As of the census of 2000, there were 11,058 people, 4,646 households, and 3,140 families in the county. The population density was 5.24 /mi2. There were 6,840 housing units at an average density of 3.24 /mi2. The racial makeup of the county was 97.99% White, 0.10% Black or African American, 0.70% Native American, 0.18% Asian, 0.01% Pacific Islander, 0.14% from other races, and 0.88% from two or more races. 0.57% of the population were Hispanic or Latino of any race. 22.3% were of Norwegian, 17.8% German, 14.3% Swedish, 8.4% Finnish, 6.3% Irish and 5.4% English ancestry.

There were 4,646 households, out of which 27.10% had children under the age of 18 living with them, 57.80% were married couples living together, 6.60% had a female householder with no husband present, and 32.40% were non-families. 28.00% of all households were made up of individuals, and 12.70% had someone living alone who was 65 years of age or older. The average household size was 2.32 and the average family size was 2.83.

The county population contained 22.30% under the age of 18, 6.60% from 18 to 24, 24.50% from 25 to 44, 26.70% from 45 to 64, and 20.00% who were 65 years of age or older. The median age was 43 years. For every 100 females there were 99.70 males. For every 100 females age 18 and over, there were 99.60 males.

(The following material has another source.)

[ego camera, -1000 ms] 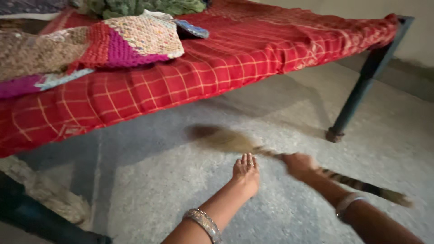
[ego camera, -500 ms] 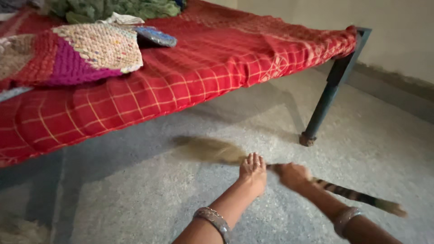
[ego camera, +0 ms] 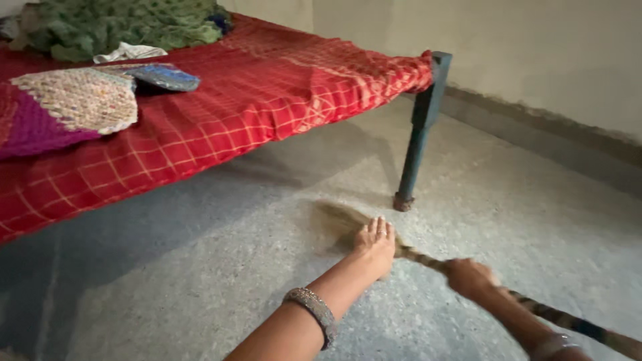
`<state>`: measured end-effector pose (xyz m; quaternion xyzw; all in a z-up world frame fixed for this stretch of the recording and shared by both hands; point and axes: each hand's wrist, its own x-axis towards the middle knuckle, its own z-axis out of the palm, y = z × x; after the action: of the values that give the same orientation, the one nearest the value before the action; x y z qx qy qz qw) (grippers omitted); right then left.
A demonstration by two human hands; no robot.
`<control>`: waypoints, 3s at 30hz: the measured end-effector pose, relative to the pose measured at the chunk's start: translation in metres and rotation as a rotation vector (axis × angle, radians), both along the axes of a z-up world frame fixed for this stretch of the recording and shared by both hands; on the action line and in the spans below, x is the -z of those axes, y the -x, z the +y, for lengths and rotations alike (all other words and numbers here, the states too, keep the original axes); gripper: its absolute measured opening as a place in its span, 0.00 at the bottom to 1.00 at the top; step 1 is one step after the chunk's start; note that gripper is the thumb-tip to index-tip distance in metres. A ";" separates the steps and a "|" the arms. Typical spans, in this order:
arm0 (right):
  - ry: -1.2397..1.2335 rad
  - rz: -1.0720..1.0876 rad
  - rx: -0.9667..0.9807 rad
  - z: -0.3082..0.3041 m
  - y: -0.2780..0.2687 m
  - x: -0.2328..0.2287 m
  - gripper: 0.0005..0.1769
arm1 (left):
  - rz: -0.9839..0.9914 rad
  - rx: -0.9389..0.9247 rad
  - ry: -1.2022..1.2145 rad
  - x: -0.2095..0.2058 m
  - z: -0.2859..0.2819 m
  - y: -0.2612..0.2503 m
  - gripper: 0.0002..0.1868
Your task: The person sweeps a tiled floor using a traditional straw broom. They move debris, including a green plastic strip, across the room and under a bed frame.
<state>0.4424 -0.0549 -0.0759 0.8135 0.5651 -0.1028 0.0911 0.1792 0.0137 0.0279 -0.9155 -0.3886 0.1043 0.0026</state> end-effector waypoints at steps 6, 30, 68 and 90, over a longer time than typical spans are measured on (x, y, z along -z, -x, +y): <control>-0.030 -0.310 0.194 -0.059 -0.164 -0.039 0.14 | -0.034 0.119 -0.098 0.007 -0.021 -0.036 0.60; -0.078 -0.040 0.471 -0.283 -0.119 -0.095 0.15 | -0.013 0.633 -0.072 0.057 -0.145 -0.355 0.59; 0.288 -0.269 1.025 -0.636 -0.166 -0.125 0.30 | 0.065 1.219 0.004 0.022 -0.294 -0.386 0.45; 0.343 -0.260 0.909 -0.762 -0.065 -0.156 0.30 | -0.014 1.377 0.017 0.009 -0.381 -0.382 0.43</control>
<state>0.5077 -0.8173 0.0806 0.9568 0.1125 -0.1211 0.2391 0.5612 -0.3670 0.0189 -0.9545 0.2822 0.0759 0.0587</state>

The median income for a household in the county was $40,402, and the median income for a family was $46,980. Males had a median income of $39,719 versus $26,500 for females. The per capita income for the county was $19,761. About 5.50% of families and 7.40% of the population were below the poverty line, including 9.40% of those under age 18 and 5.70% of those age 65 or over.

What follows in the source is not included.